Feature Request: Integrate Rust-native PaddleOCR without Python dependencies

# Technical Feasibility Study: Integrating Python-Free Rust-Native PaddleOCR into Kreuzberg Framework

## 1. Overview and Background Analysis

### 1.1 Research Background and Objectives

Kreuzberg, as an emerging high-performance document intelligence processing framework, derives its core value proposition from leveraging Rust's memory safety, zero-cost abstractions, and exceptional concurrency capabilities to address performance bottlenecks and deployment complexity issues inherent in traditional document processing (especially Python-based ecosystems).

In document intelligence processing pipelines, Optical Character Recognition (OCR) is a critical component that directly determines whether unstructured data (such as scanned documents and images) can be transformed into searchable, analyzable structured information.

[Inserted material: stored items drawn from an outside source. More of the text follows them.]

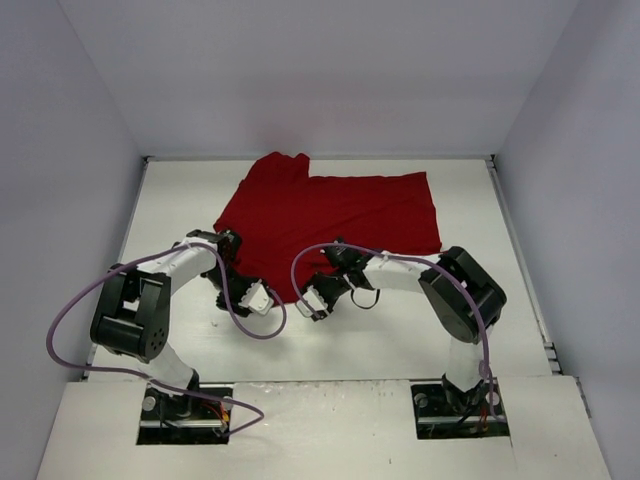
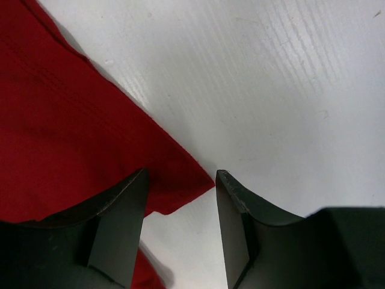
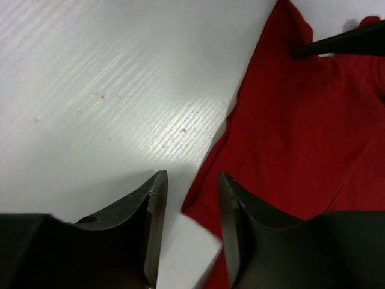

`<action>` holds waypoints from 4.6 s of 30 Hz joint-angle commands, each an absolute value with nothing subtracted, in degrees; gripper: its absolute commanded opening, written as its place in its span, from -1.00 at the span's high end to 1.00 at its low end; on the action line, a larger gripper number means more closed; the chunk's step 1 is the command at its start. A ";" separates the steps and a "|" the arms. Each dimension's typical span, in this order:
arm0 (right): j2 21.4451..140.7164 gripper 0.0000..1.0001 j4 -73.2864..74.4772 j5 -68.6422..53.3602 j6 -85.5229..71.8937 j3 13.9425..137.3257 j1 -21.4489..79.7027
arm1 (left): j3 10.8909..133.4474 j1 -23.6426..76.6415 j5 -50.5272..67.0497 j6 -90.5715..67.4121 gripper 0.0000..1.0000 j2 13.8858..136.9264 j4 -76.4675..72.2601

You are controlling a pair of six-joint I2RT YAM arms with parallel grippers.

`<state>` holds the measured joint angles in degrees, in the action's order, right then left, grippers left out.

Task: Fold and stack the t-shirts
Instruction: Fold the flattened tshirt in 1/3 of the way

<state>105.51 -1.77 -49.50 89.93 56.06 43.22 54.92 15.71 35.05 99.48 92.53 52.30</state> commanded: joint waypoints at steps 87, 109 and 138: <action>134.89 1.00 2.52 -54.95 48.84 110.30 26.83 | 110.88 4.04 43.05 69.09 1.00 126.19 48.23; 109.84 -0.01 -0.17 -51.38 35.02 95.99 9.35 | 112.27 4.72 35.85 39.50 -0.40 115.21 27.88; 117.92 0.51 22.84 -45.02 43.87 102.74 -4.39 | 130.44 6.76 31.40 12.68 -0.40 131.62 28.28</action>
<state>125.03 20.46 -41.21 36.20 109.15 -5.24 132.60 6.31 28.09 8.85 136.30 27.98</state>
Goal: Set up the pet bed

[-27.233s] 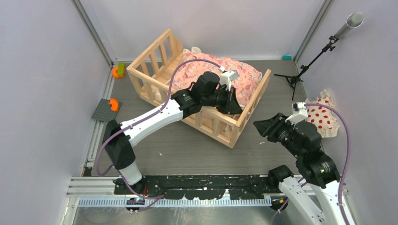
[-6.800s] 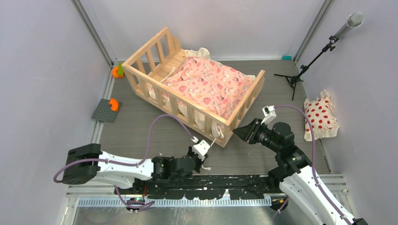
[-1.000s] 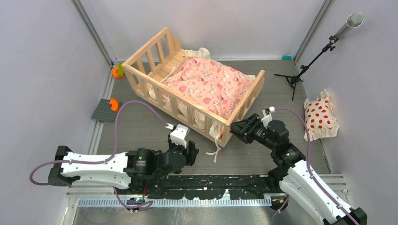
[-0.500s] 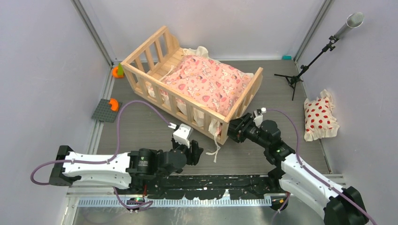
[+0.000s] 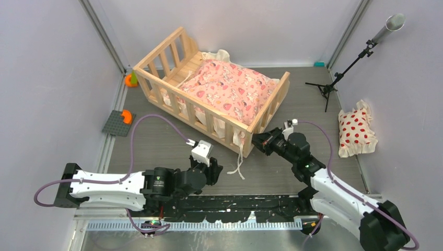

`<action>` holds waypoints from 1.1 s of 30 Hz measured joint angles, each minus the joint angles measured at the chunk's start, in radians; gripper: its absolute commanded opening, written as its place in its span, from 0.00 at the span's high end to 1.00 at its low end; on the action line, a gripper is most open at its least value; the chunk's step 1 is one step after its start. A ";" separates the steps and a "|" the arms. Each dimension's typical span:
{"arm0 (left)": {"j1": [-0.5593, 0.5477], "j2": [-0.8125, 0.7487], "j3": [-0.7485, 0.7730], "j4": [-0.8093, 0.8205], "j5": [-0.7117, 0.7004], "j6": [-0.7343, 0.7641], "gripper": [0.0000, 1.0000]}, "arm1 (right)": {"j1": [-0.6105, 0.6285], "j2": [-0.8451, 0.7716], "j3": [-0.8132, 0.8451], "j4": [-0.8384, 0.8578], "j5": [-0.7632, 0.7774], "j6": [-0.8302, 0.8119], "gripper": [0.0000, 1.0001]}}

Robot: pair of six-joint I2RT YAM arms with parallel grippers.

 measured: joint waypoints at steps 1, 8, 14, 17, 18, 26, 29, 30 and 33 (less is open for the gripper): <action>0.000 -0.005 -0.005 0.000 0.000 0.000 0.58 | 0.000 -0.032 0.002 -0.031 0.018 -0.015 0.99; 0.000 -0.028 -0.031 0.023 0.005 0.000 0.58 | 0.000 -0.263 0.097 -0.327 0.134 -0.151 1.00; 0.000 -0.021 -0.040 0.083 0.037 0.034 0.56 | 0.000 -0.285 0.202 -0.510 0.183 -0.272 1.00; 0.000 -0.007 -0.040 0.116 0.051 0.060 0.56 | 0.002 -0.246 0.261 -0.575 0.200 -0.333 0.99; 0.000 0.001 -0.040 0.127 0.054 0.067 0.56 | 0.003 -0.234 0.279 -0.595 0.206 -0.351 0.99; 0.000 0.055 -0.040 0.188 0.068 0.109 0.53 | 0.007 -0.173 0.417 -0.750 0.291 -0.544 0.99; 0.000 0.078 -0.056 0.245 0.079 0.134 0.52 | 0.006 -0.139 0.463 -0.788 0.309 -0.604 0.99; 0.000 0.085 -0.065 0.263 0.083 0.142 0.52 | 0.006 -0.129 0.475 -0.798 0.309 -0.620 0.99; 0.001 0.110 -0.102 0.322 0.090 0.168 0.52 | 0.006 -0.102 0.513 -0.819 0.303 -0.663 0.99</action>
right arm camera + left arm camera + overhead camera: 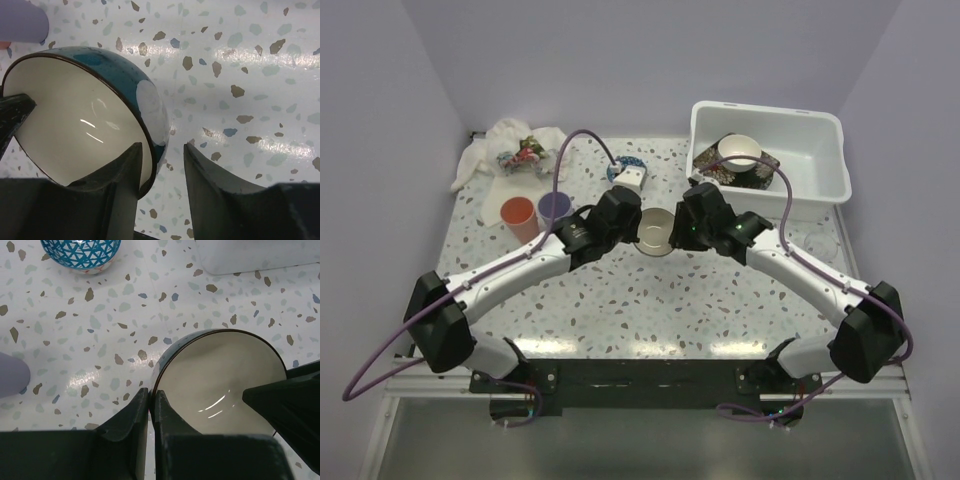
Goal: Place the mixed dishes into the plastic bin
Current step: Pass from the left arm to the right, then place the bowl in a plastic bin.
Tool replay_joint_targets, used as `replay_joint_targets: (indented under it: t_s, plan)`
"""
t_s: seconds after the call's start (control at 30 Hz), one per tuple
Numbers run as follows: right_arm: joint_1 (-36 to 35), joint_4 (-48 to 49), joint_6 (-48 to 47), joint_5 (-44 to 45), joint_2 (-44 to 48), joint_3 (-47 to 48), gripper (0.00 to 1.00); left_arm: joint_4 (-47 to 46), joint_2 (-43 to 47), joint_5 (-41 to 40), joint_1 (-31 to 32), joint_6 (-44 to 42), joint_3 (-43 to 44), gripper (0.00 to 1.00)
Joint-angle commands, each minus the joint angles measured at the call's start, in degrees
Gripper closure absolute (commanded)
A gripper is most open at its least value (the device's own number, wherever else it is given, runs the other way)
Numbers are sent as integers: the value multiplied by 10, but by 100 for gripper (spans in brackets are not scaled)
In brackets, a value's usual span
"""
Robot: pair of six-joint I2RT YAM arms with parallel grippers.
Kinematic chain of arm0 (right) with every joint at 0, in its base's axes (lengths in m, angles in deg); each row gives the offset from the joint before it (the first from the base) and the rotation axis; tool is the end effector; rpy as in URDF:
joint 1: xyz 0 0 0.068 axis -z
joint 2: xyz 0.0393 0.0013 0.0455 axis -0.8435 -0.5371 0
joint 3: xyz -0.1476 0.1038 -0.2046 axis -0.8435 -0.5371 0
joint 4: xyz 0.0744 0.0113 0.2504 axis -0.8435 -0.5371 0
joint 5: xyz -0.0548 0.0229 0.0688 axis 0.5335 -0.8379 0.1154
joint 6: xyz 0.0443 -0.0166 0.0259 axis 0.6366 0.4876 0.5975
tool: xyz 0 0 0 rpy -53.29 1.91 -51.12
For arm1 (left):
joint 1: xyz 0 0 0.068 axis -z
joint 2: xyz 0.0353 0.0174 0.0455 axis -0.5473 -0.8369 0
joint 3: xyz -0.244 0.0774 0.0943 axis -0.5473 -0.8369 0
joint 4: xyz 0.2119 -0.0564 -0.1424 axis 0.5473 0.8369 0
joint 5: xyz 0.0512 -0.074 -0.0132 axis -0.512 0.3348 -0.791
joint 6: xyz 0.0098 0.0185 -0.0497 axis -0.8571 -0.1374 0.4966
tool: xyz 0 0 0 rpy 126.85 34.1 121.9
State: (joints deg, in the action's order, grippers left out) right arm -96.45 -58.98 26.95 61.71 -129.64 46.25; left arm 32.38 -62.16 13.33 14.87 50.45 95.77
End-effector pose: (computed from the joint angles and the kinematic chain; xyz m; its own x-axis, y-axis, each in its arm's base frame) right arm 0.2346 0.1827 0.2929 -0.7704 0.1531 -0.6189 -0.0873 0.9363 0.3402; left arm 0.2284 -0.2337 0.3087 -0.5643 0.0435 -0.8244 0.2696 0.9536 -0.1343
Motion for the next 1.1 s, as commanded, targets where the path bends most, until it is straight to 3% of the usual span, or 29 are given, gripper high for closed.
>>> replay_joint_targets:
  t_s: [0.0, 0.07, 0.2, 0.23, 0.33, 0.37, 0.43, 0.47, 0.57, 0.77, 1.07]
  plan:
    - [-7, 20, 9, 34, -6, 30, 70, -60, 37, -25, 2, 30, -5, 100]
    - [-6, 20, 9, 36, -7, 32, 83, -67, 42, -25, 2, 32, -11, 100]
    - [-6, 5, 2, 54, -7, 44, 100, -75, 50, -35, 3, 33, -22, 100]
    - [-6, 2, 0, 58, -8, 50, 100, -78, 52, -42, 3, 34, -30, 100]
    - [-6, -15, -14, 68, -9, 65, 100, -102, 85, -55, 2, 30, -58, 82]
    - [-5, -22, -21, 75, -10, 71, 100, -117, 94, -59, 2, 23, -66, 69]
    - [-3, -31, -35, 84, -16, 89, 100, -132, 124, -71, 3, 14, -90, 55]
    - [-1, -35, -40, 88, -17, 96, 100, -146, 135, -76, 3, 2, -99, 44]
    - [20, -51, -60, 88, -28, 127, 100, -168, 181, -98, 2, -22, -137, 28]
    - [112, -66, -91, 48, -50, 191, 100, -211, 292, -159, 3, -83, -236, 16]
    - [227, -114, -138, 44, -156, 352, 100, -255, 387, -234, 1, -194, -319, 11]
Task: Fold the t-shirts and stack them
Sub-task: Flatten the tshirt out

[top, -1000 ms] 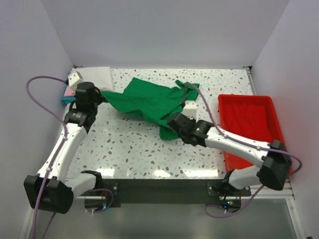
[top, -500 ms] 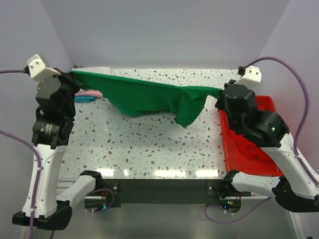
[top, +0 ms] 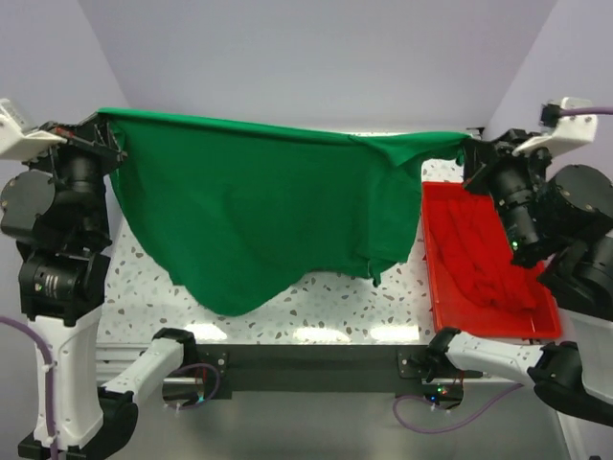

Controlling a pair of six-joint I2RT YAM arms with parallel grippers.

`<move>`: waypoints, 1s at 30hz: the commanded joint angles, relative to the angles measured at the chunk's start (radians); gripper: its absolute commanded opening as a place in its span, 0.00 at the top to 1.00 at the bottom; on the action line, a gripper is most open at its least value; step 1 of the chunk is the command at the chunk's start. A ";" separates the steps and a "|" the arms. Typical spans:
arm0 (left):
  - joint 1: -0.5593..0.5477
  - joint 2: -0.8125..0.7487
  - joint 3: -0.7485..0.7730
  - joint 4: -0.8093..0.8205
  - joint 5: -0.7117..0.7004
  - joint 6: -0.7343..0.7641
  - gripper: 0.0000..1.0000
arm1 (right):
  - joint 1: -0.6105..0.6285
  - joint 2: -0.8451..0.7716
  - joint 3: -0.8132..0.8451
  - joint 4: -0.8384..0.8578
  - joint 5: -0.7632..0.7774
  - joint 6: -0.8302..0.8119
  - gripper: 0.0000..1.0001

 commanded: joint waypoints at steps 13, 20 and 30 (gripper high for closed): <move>0.032 0.558 0.073 0.429 0.196 0.020 1.00 | -0.450 0.717 0.426 0.226 -0.659 -0.018 1.00; 0.117 0.926 0.601 0.377 0.360 -0.054 1.00 | -0.551 0.824 0.710 0.369 -0.690 0.040 1.00; 0.315 0.738 0.252 0.614 0.541 -0.226 1.00 | -0.593 0.600 0.383 0.468 -0.646 0.042 1.00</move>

Currently, while Kreuzberg has implemented its core logic in Rust, it still partially relies on external ecosystems for OCR capabilities. Traditional integration approaches often invoke Tesseract (C++ library) via FFI or call EasyOCR/PaddleOCR through Python bindings. This "hybrid architecture," while leveraging mature existing models, introduces significant engineering pain points:

**Deployment Complexity (Dependency Hell):** Production environments must maintain Python runtime, manage pip dependencies, handle virtual environments, and ensure compatibility across different versions of deep learning frameworks (PyTorch/PaddlePaddle). This contradicts Rust's minimalist deployment philosophy of generating single static binaries.

**Performance Bottlenecks:** Python's Global Interpreter Lock (GIL) limits multi-threaded concurrency, and cross-language data transfer often involves memory copying, increasing latency.

**Resource Overhead:** Loading the complete Python interpreter and deep learning frameworks introduces substantial memory baseline (typically 500MB+), making it unsuitable for edge devices or high-density container deployments.

**This report aims to thoroughly explore the feasibility of an alternative approach: integrating Baidu's PaddleOCR into the Kreuzberg framework using pure Rust or Rust-native bindings without introducing any Python runtime.** The goal is to achieve recognition accuracy comparable to the original Python implementation while significantly reducing resource consumption and simplifying deployment.

### 1.2 PaddleOCR's Technical Standing

PaddleOCR (PP-OCR series) has become an industry de facto standard due to its excellent performance in Chinese and multilingual recognition, lightweight model design, and robustness for complex layouts (tables, distorted text). PP-OCRv4 and v5 versions, in particular, introduced more efficient backbone networks and data augmentation strategies, delivering excellent performance on both server and mobile platforms.

Therefore, whether these high-quality pretrained models can be reused in Rust is key to enhancing Kreuzberg's competitiveness.

---

## 2. Core Architecture Analysis and Integration Strategy

### 2.1 Kreuzberg v4's Plugin Architecture

Kreuzberg v4's architecture is deeply influenced by Rust language features, emphasizing modularity and extensibility. Its core defines interface specifications for various components through the trait system, allowing developers to inject custom implementations as plugins.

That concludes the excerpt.